*** Copyright Notice ***
NERSC_Lightweight Distributed Metric Service (NERSC_LDMS) Copyright (c) 2025, The Regents of the University of California, through Lawrence Berkeley National Laboratory (subject to receipt of any required approvals from the U.S. Dept. of Energy). All rights reserved.
If you have questions about your rights to use or distribute this software, please contact Berkeley Lab's Intellectual Property Office at [email protected].
NOTICE. This Software was developed under funding from the U.S. Department of Energy and the U.S. Government consequently retains certain rights.
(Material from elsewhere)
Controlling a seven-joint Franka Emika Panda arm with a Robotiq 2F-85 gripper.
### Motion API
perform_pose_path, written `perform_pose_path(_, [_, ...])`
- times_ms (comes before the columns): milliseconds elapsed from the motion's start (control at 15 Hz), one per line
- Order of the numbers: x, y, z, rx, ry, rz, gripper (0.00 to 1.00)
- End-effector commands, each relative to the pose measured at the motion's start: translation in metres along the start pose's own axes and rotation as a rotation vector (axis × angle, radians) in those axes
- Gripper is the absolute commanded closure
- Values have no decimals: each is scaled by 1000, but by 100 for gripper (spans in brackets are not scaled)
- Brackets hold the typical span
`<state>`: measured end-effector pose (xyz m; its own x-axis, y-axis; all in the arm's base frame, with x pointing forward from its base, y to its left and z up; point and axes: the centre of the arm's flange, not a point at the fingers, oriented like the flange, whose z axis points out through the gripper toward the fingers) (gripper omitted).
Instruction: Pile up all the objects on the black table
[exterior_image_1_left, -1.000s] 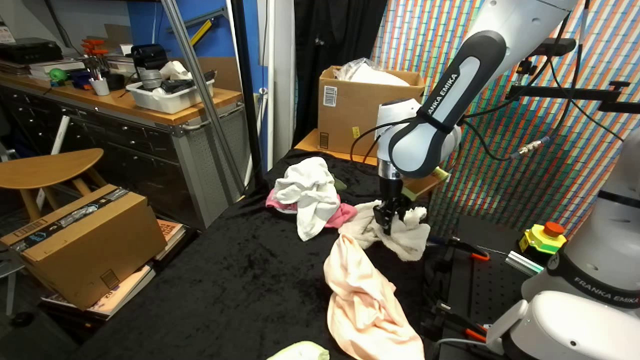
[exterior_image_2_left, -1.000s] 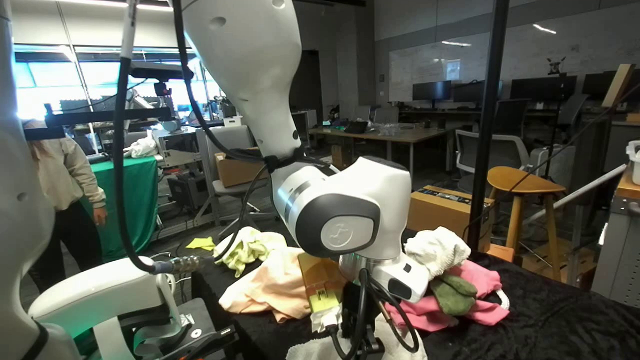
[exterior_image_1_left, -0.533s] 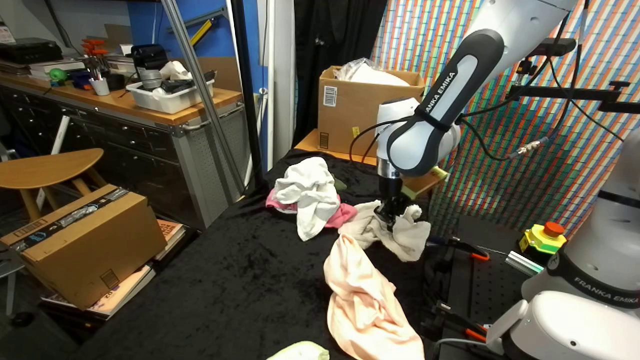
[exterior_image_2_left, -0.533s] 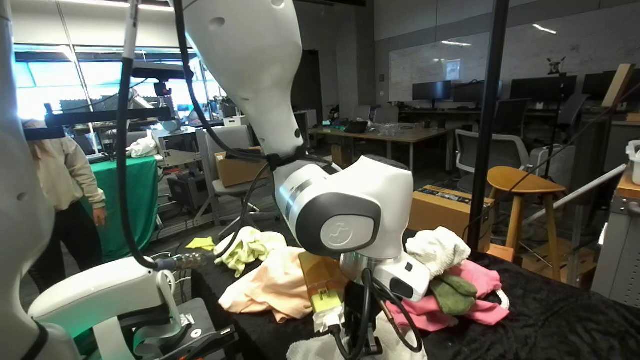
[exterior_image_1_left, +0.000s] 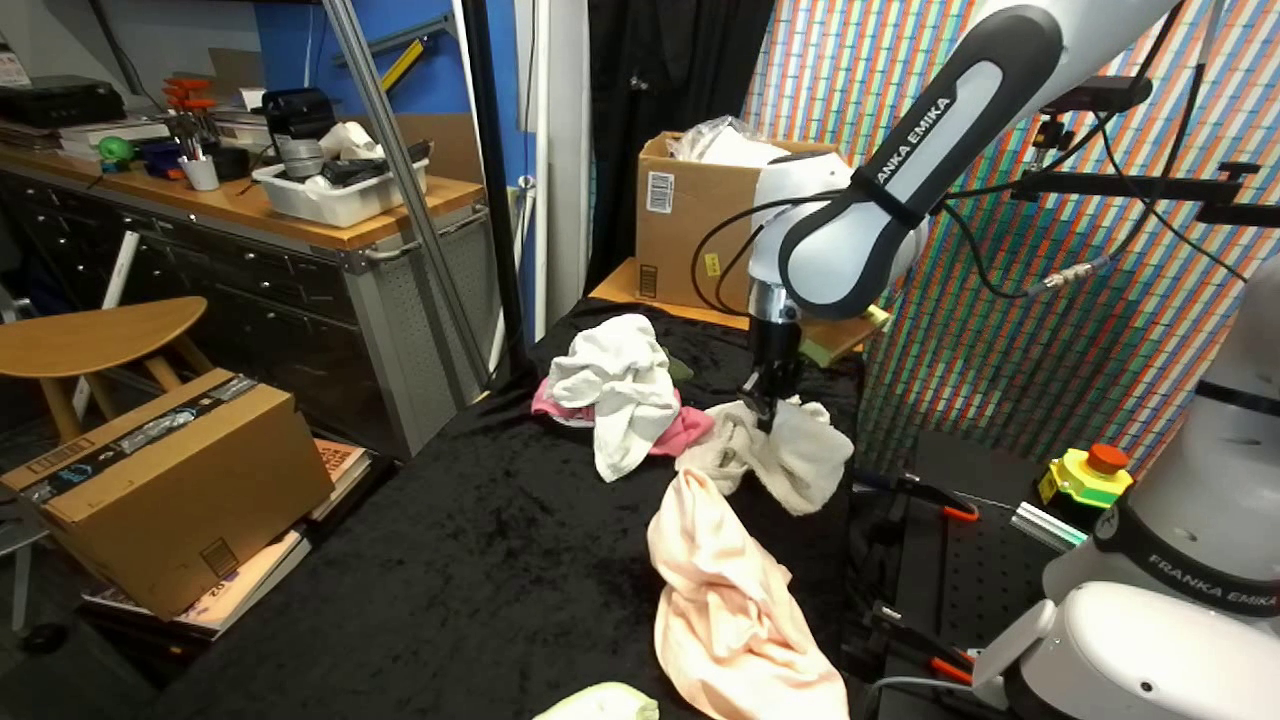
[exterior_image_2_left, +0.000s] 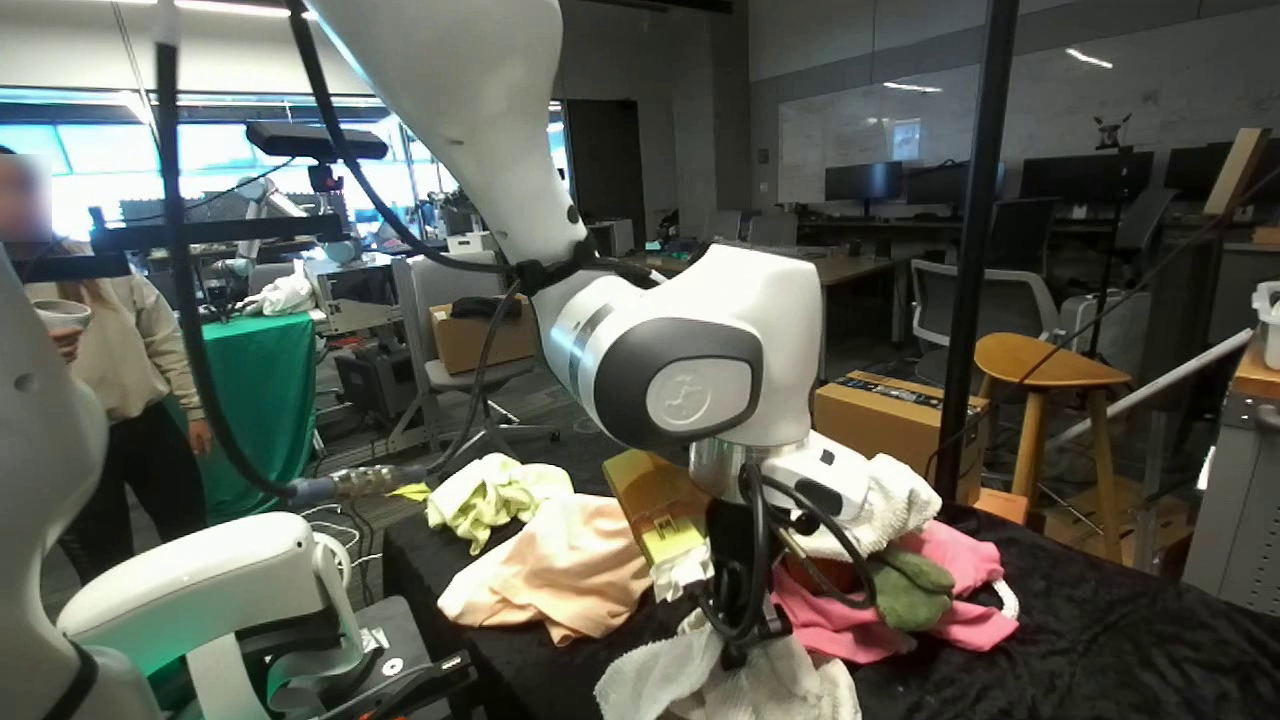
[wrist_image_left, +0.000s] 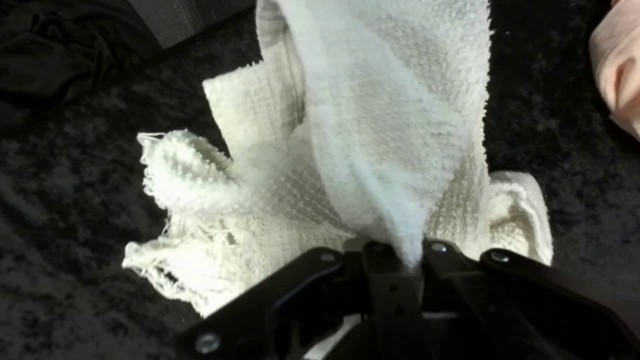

As such, the U.S. Government has been granted for itself and others acting on its behalf a paid-up, nonexclusive, irrevocable, worldwide license in the Software to reproduce, distribute copies to the public, prepare derivative works, and perform publicly and display publicly, and to permit others to do so.
This repository contains material for working with ldms.
- ansible -> Create ldms config file during a node boot
- build -> Create ldms package (rpm, pkg) from exiting repo clone.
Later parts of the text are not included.